Les charmes orthographiques irrésistibles du français

 

    Les dictées spéciales virtuosités orthographiques ne m'ont jamais passionnée, l'enjeu étant souvent de connaître par cœur des tas de trucs (1), pour autant j'essaie de ne pas trop commettre de fautes, même si lorsque je l'utilise mon téléfonino s'amuse à m'en rajouter.
Alors quelle n'a pas été ma surprise ce soir, lorsqu'à la grâce d'un touite de La souris, Capture d’écran 2023-03-25 à 22.46.18

suivi d'un article du Figaro orthographe, j'ai à l'approche de ma soixantaine appris qu'une expression idiomatique courante ne s'écrivait pas comme je le croyais.

Ainsi sens dessus dessous ne s'écrit pas sans dessus dessous mais bien sens dessus dessous. 
Ça alors ! M'en voilà toute retournée. 

Dans quelle autre langue un locuteur natif peut-il à 60 ans encore découvrir au sein d'usages courant de telles subtilités ? 

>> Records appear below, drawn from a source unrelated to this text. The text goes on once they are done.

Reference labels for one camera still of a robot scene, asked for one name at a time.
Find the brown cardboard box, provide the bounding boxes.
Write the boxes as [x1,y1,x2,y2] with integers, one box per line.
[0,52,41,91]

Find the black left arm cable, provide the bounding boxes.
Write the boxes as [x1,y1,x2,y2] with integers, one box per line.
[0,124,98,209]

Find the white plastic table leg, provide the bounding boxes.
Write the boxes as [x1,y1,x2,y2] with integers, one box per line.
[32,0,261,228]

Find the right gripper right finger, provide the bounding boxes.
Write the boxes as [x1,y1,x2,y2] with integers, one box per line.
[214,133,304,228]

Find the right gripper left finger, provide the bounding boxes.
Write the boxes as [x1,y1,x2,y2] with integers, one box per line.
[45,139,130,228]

(1) Le par cœur me rappelle irrésistiblement un passage très sarcastique et très drôle de Tom Sawyer au sujet des enfants qui apprenaient ainsi des quantités compétitives de versets pour l'école du dimanche, ce qui fait qu'au bout du compte à part les musiciens et chanteurs et leur partition et les acteurs et actrices et les longs monologues, je ne suis pas impressionnée. 

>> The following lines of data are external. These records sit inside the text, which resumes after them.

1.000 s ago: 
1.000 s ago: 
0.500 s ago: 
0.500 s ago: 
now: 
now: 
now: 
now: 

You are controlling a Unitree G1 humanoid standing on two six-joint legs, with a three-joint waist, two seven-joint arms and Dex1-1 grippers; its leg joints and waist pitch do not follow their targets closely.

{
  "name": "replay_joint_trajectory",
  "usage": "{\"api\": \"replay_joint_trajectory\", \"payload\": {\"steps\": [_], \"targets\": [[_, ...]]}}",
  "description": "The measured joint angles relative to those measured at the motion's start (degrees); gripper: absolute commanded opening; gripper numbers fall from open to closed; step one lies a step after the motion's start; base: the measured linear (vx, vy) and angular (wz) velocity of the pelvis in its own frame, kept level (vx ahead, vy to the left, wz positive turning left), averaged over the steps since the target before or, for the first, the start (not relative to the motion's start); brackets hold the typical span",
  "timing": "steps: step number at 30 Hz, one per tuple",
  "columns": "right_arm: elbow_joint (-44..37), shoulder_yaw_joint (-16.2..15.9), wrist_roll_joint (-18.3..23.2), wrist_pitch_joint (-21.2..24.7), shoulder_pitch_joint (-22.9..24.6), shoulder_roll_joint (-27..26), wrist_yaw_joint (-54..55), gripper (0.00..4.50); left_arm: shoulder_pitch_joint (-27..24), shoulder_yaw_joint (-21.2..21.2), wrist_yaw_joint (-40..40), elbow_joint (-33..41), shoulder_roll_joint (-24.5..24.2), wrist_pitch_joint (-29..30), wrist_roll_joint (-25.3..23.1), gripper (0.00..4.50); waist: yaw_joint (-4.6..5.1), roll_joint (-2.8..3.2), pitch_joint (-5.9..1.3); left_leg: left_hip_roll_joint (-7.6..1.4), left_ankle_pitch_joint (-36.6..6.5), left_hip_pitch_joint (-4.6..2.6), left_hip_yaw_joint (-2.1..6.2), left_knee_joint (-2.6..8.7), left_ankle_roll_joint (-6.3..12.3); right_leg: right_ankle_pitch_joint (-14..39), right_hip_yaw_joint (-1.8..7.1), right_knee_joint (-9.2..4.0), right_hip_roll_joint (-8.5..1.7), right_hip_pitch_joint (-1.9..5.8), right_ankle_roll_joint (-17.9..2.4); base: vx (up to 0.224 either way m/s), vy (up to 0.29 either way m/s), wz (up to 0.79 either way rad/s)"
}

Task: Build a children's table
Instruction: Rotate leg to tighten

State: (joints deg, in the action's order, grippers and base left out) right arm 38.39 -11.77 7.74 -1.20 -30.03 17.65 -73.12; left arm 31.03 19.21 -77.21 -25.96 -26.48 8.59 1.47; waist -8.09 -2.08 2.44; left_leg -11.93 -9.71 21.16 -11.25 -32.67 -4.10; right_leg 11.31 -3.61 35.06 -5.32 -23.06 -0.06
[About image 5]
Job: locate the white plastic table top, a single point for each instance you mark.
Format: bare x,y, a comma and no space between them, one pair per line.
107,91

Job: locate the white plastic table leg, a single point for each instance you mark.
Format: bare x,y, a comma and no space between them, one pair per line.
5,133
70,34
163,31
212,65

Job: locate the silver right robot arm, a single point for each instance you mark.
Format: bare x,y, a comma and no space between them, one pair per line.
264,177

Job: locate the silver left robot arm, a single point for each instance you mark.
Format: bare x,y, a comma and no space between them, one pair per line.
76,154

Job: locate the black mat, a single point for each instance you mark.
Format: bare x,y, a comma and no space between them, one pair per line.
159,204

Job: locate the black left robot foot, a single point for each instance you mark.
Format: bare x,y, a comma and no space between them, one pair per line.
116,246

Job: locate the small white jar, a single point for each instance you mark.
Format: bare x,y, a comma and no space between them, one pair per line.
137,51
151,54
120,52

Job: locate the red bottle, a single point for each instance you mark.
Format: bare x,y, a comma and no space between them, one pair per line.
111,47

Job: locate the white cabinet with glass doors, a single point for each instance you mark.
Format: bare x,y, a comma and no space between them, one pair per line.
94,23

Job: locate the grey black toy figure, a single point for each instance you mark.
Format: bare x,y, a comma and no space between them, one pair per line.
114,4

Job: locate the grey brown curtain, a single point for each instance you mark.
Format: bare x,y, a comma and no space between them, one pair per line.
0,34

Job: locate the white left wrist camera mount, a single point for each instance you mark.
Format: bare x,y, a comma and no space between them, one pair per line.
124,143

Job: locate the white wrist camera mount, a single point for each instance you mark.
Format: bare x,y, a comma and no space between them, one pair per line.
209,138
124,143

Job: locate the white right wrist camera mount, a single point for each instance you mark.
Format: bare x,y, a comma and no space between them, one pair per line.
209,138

(2) Le joueur de pétanque proposait Sang dessus dessous (pour une scène de crime particulièrement saccagée j'imagine)


À côté et concernée

 

    Étrange journée où plus encore que lors d'autres je me sens à la fois concernée par les événements (plus jeune, plus disponible je serais allée manifester) et totalement en dehors, puisque clouée devant un ordinateur, à travailler.

Plus encore que d'autres jours, et comme j'étais en télétravail, je ne suis pas sortie de la journée, coupée de la ville et de ce qui s'y déroulait. Pas de temps morts ou très peu (organiser avec ma fille le fait qu'elle passe chez l'opticien pour moi en même temps que pour elle, afin que je n'aie pas à filer dès après la fin de mon temps travailler dans l'espoir d'arriver avant qu'ils ne ferment). La journée était particulière avec des dysfonctionnements généraux, lesquels n'étaient pas de notre fait (interruptions dans certaines connexions ? problèmes chez les hébergeurs ? ...). Beaucoup d'appels et d'interventions repoussées, puisque le problème général gênait pour traiter les problèmes particuliers.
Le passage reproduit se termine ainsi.